**EXERCISE GOAL**
Everything in the listing below from the line containing "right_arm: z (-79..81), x" through the line containing "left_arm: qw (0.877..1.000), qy" must be repeated exactly; the remaining lines are not wanted.

*** Opening of GIVEN RECORDS ***

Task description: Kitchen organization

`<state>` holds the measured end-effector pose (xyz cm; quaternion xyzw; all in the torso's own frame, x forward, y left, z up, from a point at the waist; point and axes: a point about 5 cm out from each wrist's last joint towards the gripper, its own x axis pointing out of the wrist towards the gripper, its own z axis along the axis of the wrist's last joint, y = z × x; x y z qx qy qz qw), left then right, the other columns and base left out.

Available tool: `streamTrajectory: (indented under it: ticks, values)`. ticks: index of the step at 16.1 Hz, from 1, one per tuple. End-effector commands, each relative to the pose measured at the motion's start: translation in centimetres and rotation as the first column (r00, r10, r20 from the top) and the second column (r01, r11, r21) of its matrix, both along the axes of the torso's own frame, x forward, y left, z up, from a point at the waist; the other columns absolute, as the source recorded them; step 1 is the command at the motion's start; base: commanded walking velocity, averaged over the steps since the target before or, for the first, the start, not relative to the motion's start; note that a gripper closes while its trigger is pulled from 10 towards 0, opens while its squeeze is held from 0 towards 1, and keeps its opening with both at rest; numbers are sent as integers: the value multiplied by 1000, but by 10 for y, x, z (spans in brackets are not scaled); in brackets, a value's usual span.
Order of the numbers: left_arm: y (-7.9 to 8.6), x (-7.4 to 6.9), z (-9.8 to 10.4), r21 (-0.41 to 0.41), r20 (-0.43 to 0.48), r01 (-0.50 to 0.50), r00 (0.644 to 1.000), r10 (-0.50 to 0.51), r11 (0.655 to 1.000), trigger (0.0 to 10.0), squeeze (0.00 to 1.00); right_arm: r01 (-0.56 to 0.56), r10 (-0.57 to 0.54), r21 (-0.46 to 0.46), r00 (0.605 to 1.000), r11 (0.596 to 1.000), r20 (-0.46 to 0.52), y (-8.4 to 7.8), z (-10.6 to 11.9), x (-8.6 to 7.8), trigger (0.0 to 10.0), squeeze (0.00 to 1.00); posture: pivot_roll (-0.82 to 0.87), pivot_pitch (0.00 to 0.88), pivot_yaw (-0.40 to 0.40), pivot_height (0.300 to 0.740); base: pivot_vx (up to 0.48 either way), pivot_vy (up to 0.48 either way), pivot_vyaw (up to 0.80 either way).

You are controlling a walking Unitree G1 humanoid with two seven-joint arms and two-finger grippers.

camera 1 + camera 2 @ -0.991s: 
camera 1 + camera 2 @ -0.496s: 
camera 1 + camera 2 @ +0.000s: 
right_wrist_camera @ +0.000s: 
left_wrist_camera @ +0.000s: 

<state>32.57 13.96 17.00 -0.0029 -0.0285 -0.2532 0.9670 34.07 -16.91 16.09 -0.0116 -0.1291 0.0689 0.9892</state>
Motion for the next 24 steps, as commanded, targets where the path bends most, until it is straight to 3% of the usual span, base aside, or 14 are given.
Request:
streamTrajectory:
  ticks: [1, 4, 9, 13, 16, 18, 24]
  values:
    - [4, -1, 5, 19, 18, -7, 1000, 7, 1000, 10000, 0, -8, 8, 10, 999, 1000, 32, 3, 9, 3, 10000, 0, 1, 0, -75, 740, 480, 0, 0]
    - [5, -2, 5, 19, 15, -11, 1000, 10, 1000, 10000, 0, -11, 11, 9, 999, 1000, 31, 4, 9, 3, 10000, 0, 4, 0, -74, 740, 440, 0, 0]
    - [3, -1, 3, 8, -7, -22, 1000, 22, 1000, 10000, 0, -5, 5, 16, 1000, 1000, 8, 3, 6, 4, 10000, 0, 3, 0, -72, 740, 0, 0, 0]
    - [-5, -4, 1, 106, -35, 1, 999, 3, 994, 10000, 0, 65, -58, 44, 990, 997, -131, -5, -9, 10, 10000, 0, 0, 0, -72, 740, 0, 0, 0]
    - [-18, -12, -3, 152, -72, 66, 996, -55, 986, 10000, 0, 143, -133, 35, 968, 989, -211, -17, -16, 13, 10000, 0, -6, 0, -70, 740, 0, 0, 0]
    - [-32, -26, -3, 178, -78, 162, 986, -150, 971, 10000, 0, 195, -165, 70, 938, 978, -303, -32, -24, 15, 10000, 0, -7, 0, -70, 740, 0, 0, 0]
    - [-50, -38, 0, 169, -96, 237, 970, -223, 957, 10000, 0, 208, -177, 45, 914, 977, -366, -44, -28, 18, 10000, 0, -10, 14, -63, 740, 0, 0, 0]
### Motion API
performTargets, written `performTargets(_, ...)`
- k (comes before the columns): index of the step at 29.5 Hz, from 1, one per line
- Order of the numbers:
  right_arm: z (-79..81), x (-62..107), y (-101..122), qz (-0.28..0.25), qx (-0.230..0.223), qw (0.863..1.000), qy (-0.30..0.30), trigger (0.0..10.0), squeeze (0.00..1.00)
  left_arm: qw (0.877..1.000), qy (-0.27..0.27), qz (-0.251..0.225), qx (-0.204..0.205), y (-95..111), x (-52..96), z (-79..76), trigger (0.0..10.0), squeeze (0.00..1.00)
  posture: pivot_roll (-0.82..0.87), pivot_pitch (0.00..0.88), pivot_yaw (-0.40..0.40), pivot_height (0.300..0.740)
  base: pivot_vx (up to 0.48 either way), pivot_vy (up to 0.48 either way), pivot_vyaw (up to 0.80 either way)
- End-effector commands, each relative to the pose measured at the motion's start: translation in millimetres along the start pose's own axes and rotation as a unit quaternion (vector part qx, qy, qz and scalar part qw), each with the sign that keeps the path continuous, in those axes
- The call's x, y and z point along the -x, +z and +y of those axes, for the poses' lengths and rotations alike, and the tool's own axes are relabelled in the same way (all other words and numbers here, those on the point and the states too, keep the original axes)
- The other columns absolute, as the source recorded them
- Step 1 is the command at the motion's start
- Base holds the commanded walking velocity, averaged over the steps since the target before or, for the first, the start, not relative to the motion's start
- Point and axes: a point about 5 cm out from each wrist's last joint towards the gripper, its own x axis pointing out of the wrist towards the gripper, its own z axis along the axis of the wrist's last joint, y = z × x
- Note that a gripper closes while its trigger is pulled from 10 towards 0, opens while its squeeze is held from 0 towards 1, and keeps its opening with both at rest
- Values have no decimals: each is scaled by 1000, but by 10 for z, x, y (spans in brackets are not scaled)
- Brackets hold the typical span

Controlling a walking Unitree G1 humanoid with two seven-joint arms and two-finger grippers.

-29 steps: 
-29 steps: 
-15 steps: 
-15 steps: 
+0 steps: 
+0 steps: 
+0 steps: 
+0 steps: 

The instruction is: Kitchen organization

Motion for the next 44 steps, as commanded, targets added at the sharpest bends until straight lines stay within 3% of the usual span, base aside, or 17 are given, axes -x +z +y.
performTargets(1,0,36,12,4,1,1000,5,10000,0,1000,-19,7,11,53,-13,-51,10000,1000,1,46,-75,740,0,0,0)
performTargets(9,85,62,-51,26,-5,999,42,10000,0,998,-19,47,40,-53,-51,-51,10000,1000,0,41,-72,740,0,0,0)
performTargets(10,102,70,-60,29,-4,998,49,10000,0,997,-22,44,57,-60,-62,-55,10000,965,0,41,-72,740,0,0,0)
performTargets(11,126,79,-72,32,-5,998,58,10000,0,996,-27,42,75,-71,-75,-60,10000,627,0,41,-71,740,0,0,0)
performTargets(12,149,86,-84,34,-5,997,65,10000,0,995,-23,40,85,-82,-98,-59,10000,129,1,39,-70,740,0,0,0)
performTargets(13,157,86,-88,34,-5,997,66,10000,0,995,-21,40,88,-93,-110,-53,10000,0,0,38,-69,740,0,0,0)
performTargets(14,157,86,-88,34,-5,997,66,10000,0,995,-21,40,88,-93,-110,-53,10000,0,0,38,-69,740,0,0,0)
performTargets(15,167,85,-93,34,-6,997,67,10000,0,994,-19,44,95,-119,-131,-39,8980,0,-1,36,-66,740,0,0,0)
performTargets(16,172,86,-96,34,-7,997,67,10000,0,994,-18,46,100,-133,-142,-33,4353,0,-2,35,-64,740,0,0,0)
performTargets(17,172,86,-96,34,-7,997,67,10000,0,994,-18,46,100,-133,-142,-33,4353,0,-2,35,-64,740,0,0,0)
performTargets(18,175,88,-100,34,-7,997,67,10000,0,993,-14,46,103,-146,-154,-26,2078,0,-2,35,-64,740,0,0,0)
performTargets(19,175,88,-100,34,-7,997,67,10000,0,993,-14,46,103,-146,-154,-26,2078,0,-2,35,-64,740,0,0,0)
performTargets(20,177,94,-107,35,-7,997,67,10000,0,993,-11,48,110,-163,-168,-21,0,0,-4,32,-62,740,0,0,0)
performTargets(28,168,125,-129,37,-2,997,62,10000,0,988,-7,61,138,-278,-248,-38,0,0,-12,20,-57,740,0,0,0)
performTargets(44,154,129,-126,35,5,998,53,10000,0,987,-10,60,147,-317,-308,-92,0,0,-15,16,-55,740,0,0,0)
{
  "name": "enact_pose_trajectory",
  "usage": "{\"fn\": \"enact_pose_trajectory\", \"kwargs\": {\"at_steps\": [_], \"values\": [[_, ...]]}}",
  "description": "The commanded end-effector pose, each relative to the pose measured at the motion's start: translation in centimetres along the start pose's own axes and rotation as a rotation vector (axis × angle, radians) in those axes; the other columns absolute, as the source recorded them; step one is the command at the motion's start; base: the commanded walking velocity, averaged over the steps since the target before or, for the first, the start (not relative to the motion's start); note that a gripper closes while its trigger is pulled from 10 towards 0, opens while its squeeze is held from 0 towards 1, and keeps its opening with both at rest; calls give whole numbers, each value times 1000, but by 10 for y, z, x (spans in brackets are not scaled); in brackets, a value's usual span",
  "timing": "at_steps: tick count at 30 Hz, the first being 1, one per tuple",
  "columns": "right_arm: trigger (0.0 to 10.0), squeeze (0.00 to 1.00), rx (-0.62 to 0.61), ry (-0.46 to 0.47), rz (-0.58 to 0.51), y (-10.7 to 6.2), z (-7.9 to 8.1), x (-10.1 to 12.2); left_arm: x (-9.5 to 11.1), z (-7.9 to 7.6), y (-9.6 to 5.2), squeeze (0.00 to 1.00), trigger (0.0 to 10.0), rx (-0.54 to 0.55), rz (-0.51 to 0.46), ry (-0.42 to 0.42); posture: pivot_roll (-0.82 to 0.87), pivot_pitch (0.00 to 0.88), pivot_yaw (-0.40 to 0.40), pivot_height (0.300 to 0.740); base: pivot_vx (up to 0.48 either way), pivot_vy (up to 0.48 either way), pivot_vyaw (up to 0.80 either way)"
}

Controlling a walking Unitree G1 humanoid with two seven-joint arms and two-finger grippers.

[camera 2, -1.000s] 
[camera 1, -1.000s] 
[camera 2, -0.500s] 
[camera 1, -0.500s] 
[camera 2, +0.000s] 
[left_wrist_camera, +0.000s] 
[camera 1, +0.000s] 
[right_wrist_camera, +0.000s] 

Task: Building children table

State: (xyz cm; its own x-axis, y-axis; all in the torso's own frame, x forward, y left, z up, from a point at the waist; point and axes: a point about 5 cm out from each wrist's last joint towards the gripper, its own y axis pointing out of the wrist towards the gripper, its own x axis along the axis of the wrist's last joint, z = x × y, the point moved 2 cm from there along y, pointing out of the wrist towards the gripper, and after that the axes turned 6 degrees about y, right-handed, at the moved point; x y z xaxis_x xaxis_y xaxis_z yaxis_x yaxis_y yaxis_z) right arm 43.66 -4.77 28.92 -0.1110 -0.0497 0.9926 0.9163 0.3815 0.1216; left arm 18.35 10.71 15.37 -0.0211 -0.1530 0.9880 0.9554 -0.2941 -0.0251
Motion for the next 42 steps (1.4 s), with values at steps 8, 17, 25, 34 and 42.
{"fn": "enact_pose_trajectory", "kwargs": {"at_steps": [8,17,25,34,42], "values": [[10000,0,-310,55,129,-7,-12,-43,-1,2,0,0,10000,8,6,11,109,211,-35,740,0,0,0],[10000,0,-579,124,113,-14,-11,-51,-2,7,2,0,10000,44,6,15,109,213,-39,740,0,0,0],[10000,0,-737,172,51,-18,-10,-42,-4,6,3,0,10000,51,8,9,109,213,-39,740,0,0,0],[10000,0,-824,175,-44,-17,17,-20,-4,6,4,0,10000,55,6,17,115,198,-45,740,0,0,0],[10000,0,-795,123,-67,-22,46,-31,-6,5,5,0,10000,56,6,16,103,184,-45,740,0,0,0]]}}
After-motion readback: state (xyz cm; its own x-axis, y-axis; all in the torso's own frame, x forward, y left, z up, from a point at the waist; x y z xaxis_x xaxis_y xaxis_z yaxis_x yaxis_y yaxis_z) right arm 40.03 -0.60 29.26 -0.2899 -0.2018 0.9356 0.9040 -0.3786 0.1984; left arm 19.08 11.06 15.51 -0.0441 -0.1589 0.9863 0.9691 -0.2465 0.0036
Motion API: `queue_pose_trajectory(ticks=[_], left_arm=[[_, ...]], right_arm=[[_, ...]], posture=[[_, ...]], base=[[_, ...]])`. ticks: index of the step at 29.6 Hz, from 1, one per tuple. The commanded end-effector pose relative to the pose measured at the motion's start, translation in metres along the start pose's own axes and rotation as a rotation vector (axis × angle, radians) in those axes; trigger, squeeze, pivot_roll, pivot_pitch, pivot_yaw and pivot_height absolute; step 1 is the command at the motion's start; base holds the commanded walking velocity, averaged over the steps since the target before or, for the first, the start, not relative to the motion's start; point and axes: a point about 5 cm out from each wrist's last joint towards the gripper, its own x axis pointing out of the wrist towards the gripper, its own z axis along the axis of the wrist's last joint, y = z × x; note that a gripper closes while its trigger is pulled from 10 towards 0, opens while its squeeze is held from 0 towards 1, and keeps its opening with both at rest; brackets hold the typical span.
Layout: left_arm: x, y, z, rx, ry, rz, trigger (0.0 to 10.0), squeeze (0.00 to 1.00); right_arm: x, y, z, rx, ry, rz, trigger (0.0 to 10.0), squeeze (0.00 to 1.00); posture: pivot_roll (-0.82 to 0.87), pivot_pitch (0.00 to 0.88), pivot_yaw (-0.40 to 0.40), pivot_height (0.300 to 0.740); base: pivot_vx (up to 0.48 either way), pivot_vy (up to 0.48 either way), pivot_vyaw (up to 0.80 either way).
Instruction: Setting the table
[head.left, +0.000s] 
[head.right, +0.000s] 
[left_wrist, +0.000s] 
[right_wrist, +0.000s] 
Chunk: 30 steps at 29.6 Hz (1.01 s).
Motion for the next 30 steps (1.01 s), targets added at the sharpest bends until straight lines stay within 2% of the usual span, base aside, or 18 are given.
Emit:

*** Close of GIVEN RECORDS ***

**THE ANSWER**
  right_arm: z (-79..81), x (-62..107), y (-101..122), qz (-0.28..0.25), qx (-0.230..0.223), qw (0.863..1.000), qy (-0.30..0.30), trigger (0.0..10.0), squeeze (0.00..1.00)
  left_arm: qw (0.877..1.000), qy (-0.27..0.27), qz (-0.251..0.225), qx (-0.204..0.205), y (-95..111), x (-52..96), z (-79..76), trigger (0.0..10.0), squeeze (0.00..1.00)

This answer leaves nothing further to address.